Nothing but the lines from the one containing "Give the outline of the **hand-held gripper right" through the end of the entries should be set down, each exactly as written.

[Opening DATA FOR THIS TASK section]

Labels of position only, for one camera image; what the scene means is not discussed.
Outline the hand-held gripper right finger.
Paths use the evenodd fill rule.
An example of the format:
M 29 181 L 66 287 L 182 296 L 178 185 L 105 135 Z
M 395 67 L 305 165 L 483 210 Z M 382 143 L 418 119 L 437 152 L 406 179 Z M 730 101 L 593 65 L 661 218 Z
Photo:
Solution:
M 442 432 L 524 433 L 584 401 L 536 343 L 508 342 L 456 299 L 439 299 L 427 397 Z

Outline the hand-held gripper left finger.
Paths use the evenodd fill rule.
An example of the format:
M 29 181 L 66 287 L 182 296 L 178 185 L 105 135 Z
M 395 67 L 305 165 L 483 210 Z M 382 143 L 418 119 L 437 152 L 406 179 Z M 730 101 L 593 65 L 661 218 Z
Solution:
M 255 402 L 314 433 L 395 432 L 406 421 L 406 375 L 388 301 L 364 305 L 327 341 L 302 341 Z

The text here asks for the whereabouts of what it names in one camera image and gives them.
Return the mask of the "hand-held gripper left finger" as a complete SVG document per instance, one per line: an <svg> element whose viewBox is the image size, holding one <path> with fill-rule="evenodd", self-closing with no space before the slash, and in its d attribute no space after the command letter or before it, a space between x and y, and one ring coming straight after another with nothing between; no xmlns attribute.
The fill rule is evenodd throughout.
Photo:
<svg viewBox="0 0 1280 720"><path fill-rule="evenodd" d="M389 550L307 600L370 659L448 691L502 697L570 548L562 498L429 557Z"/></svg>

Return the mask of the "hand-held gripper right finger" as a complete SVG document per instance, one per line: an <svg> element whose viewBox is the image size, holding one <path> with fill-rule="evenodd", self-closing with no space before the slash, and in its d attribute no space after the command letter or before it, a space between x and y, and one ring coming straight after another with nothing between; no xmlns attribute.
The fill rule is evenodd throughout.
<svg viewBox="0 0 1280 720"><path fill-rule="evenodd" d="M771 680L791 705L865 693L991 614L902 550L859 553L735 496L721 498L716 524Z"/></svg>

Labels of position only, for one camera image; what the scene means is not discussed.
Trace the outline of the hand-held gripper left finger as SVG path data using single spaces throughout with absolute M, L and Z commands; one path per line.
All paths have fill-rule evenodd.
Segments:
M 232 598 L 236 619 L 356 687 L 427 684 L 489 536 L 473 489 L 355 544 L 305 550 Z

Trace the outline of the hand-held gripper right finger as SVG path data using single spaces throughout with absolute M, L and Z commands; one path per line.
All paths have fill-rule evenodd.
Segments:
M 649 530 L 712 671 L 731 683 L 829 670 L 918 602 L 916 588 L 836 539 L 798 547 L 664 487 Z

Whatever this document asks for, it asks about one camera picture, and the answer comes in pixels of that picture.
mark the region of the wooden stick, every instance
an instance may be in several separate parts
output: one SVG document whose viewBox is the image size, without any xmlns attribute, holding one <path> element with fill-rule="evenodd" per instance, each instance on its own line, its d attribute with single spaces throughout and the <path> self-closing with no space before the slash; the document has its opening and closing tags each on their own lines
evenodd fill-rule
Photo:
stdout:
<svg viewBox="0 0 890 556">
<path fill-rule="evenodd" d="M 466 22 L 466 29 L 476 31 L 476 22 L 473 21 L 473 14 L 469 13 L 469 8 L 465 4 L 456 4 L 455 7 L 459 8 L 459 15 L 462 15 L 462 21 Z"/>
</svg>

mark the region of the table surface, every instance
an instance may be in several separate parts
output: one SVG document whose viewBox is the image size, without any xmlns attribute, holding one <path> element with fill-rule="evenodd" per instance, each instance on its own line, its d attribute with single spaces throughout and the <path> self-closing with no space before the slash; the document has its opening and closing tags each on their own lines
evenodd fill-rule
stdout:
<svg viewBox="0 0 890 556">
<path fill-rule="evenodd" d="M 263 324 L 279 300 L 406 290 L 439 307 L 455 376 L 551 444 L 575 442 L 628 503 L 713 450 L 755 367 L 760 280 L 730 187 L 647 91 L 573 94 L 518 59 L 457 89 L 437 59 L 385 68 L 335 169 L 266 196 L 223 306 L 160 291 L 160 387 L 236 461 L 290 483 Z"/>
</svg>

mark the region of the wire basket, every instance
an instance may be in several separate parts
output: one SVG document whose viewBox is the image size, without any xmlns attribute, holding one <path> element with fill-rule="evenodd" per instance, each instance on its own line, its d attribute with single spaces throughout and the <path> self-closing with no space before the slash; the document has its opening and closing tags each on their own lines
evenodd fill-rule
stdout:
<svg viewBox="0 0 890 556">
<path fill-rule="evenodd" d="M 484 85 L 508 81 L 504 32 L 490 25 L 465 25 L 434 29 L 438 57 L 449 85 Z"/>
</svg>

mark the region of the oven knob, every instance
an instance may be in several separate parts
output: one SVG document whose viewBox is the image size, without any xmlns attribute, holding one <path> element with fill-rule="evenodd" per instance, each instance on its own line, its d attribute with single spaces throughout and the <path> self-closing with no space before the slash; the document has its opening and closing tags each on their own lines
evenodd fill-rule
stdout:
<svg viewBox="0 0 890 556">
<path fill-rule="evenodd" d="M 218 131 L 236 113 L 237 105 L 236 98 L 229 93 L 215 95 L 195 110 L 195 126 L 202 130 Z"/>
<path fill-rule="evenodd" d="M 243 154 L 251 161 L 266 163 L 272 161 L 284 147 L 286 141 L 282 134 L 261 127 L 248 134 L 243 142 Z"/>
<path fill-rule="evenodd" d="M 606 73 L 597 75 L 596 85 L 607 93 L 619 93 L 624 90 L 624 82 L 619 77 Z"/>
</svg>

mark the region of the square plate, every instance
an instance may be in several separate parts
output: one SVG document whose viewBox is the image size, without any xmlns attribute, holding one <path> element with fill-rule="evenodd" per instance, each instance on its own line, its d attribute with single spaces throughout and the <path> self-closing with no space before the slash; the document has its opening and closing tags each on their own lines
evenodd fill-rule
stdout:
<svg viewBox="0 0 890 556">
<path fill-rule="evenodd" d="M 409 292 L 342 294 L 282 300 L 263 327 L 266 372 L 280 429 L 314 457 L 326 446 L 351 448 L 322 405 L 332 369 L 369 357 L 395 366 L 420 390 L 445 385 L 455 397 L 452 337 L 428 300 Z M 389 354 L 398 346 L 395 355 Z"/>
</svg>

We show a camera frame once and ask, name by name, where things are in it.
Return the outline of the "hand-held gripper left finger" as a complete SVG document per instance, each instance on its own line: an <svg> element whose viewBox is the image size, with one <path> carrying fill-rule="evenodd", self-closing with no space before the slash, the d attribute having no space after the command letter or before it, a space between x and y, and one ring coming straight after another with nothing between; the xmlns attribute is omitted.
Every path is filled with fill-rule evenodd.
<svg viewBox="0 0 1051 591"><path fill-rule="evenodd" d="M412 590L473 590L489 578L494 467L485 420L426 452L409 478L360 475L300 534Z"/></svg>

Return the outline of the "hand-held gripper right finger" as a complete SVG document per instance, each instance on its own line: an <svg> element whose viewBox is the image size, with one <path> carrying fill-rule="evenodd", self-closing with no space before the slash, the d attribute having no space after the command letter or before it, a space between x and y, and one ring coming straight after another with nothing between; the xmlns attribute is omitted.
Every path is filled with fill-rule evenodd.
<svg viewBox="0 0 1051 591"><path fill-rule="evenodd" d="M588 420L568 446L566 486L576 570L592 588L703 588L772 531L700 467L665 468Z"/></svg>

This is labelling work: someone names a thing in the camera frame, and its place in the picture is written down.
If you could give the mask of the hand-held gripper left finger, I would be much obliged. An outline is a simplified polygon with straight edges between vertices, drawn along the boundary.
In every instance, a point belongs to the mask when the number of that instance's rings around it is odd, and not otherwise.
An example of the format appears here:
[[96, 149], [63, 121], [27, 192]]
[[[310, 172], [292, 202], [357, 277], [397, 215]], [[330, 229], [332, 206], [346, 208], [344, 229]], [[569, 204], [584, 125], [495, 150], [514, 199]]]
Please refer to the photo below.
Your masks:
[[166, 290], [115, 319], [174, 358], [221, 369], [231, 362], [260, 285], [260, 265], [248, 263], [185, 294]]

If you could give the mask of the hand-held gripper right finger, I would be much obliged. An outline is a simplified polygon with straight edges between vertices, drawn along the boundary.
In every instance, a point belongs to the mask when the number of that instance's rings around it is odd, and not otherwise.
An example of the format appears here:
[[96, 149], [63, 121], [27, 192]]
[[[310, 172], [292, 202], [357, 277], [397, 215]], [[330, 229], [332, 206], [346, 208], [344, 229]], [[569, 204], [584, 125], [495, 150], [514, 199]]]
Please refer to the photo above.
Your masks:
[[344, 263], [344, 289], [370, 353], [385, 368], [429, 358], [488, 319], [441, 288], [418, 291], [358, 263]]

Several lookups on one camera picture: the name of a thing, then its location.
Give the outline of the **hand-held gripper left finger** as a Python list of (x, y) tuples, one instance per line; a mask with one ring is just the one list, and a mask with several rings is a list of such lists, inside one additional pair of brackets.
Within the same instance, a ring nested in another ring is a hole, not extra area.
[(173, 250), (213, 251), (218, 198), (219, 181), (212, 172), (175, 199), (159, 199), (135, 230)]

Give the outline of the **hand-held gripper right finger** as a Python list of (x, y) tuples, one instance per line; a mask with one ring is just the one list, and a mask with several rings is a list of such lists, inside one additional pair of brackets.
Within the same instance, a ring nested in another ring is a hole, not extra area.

[Closing DATA FOR THIS TASK section]

> [RESPONSE AREA]:
Give the outline of the **hand-held gripper right finger** as a Python list of (x, y) tuples, one instance per line; a mask with one ring is just the one list, and a mask with several rings is a list of such lists, inside one additional pair of brackets.
Within the same instance, a ring nested in another ring is a hole, not extra area.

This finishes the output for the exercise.